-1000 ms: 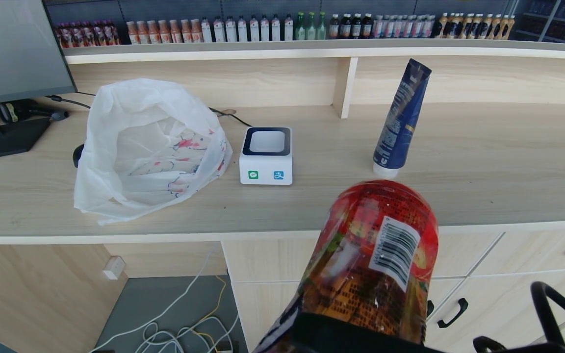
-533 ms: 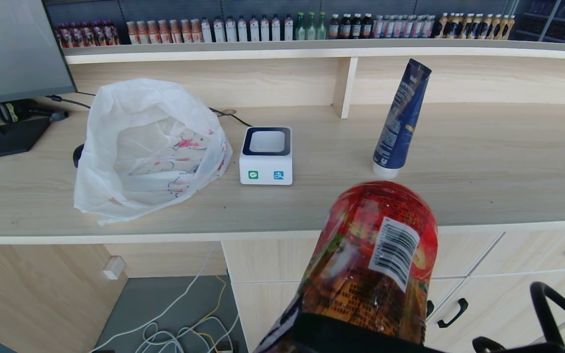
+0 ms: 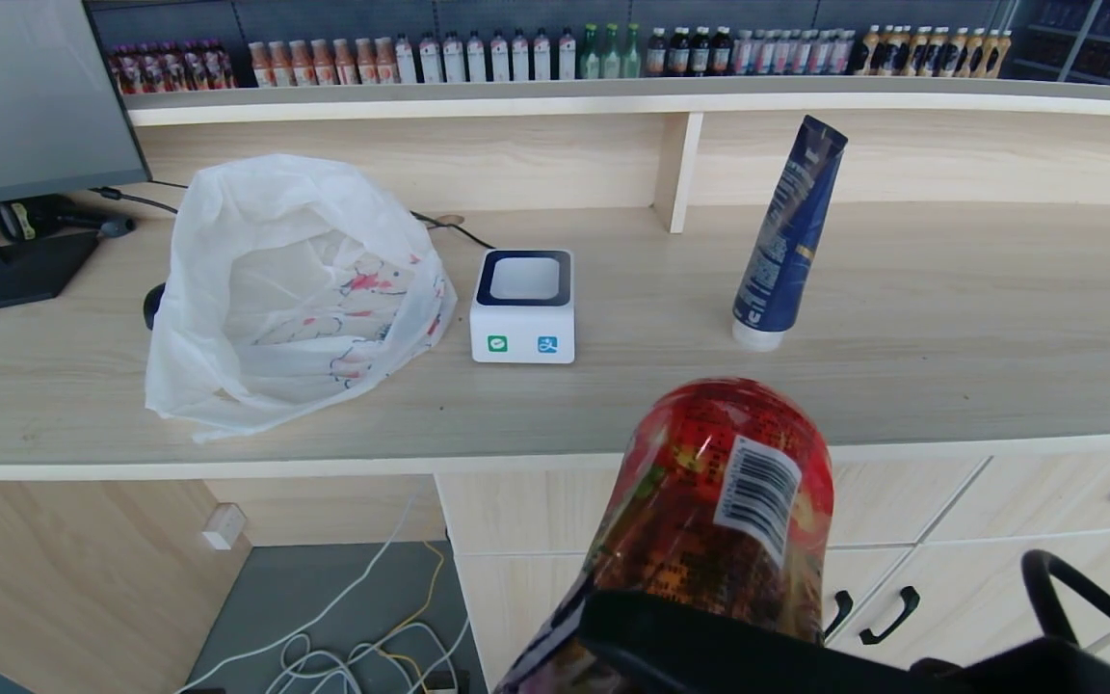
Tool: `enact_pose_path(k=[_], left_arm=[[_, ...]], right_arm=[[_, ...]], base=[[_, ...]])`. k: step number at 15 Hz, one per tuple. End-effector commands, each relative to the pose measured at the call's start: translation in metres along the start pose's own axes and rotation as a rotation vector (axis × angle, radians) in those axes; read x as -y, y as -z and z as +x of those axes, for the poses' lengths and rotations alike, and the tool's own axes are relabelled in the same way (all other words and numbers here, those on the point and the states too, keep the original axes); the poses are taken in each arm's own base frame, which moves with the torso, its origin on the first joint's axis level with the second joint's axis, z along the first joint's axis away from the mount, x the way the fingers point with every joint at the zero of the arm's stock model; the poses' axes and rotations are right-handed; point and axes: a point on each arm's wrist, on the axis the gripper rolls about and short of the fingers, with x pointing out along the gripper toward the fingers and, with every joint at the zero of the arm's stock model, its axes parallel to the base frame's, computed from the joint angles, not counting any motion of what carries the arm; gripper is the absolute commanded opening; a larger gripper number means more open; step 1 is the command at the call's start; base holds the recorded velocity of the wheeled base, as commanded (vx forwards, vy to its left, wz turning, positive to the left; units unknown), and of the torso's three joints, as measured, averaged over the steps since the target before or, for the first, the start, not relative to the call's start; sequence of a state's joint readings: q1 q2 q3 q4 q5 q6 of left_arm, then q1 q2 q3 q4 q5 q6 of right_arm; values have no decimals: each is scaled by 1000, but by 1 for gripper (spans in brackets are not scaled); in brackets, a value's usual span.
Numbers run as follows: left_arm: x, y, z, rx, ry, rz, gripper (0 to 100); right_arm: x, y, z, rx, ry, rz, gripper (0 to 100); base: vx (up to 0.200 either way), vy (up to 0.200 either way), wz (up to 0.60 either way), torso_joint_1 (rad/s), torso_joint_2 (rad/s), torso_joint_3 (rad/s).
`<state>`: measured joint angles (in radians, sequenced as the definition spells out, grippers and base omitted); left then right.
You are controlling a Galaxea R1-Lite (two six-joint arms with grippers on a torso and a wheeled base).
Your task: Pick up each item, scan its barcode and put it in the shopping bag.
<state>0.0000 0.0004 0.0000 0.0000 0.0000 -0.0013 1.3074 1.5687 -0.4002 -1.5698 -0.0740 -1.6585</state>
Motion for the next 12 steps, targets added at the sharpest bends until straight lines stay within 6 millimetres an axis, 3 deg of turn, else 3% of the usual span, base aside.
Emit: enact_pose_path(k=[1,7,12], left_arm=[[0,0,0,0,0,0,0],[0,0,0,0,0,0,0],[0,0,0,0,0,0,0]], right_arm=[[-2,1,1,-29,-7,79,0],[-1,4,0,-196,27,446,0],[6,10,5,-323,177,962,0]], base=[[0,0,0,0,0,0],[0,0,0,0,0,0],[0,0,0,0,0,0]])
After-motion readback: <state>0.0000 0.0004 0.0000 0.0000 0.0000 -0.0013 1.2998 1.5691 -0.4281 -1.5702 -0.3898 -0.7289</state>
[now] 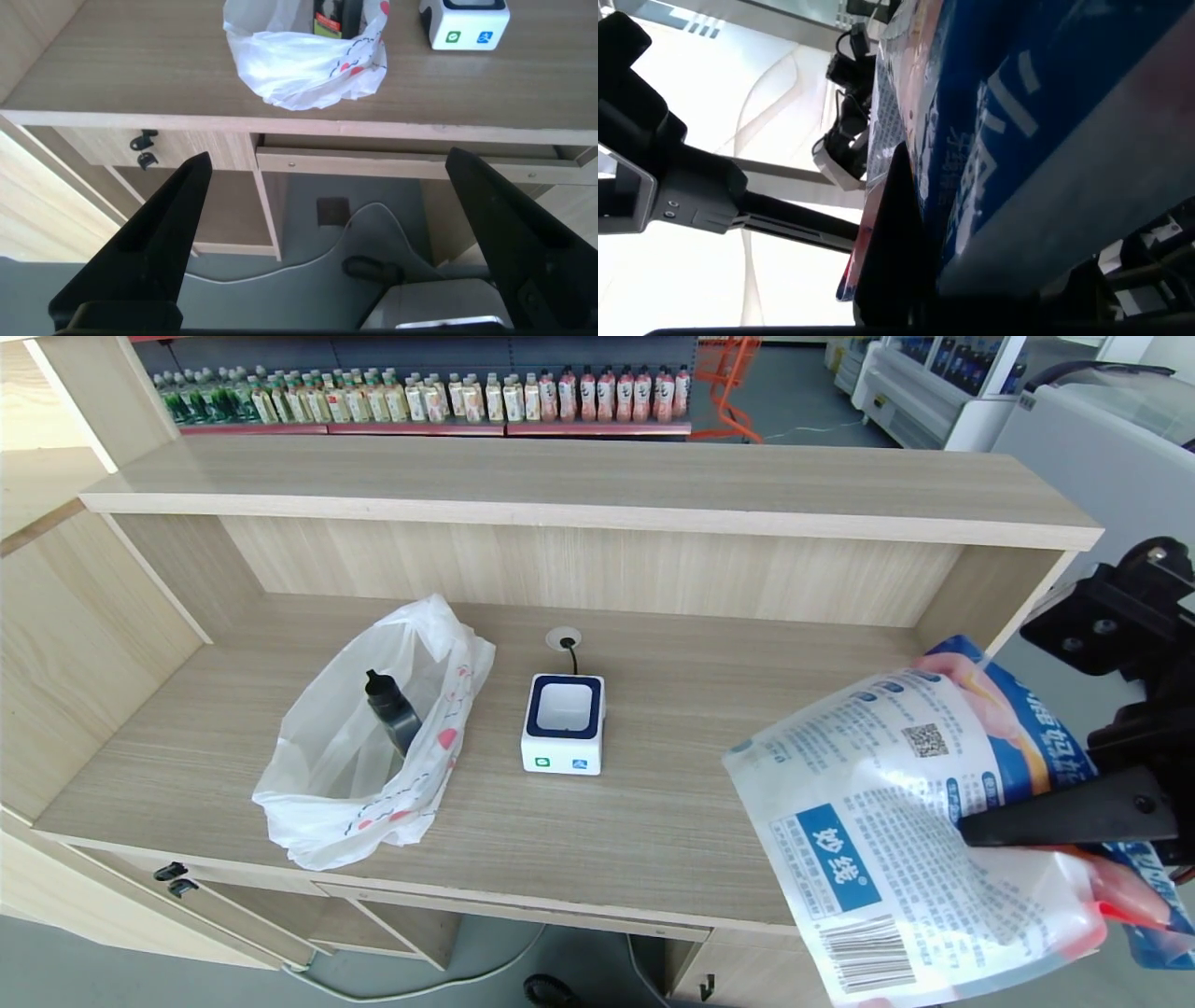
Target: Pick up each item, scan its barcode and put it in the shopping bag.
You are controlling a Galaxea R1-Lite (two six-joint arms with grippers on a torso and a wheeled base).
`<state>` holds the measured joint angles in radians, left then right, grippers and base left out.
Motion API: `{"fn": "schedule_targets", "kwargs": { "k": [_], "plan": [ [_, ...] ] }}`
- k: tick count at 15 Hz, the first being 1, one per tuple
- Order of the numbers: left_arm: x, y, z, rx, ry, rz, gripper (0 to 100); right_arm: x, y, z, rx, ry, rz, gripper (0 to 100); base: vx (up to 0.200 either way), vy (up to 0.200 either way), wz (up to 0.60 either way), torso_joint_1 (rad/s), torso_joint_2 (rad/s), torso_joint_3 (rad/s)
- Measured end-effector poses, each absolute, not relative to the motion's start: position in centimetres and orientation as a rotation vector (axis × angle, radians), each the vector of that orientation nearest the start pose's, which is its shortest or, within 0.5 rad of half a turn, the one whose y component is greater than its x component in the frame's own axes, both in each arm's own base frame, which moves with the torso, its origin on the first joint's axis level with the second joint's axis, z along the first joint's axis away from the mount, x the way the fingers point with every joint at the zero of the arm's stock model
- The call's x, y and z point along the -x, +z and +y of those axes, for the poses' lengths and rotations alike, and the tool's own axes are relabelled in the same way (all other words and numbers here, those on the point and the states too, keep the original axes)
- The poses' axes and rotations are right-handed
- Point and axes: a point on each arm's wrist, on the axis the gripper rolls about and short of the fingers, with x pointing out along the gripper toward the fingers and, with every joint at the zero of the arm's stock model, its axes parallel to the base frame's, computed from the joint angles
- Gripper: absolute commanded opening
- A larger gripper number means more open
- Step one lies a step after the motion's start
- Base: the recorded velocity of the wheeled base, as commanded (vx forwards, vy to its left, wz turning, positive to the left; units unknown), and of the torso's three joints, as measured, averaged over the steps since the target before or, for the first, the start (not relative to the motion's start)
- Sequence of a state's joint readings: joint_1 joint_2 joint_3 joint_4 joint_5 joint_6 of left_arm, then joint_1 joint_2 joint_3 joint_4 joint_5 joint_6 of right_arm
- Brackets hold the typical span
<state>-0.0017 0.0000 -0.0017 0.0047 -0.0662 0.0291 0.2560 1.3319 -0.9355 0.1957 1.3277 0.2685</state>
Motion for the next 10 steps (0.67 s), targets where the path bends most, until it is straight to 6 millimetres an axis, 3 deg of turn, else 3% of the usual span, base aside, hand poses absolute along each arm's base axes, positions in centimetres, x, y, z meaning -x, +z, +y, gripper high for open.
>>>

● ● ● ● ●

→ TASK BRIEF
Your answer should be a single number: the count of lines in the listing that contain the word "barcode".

→ WRITTEN SOLUTION
2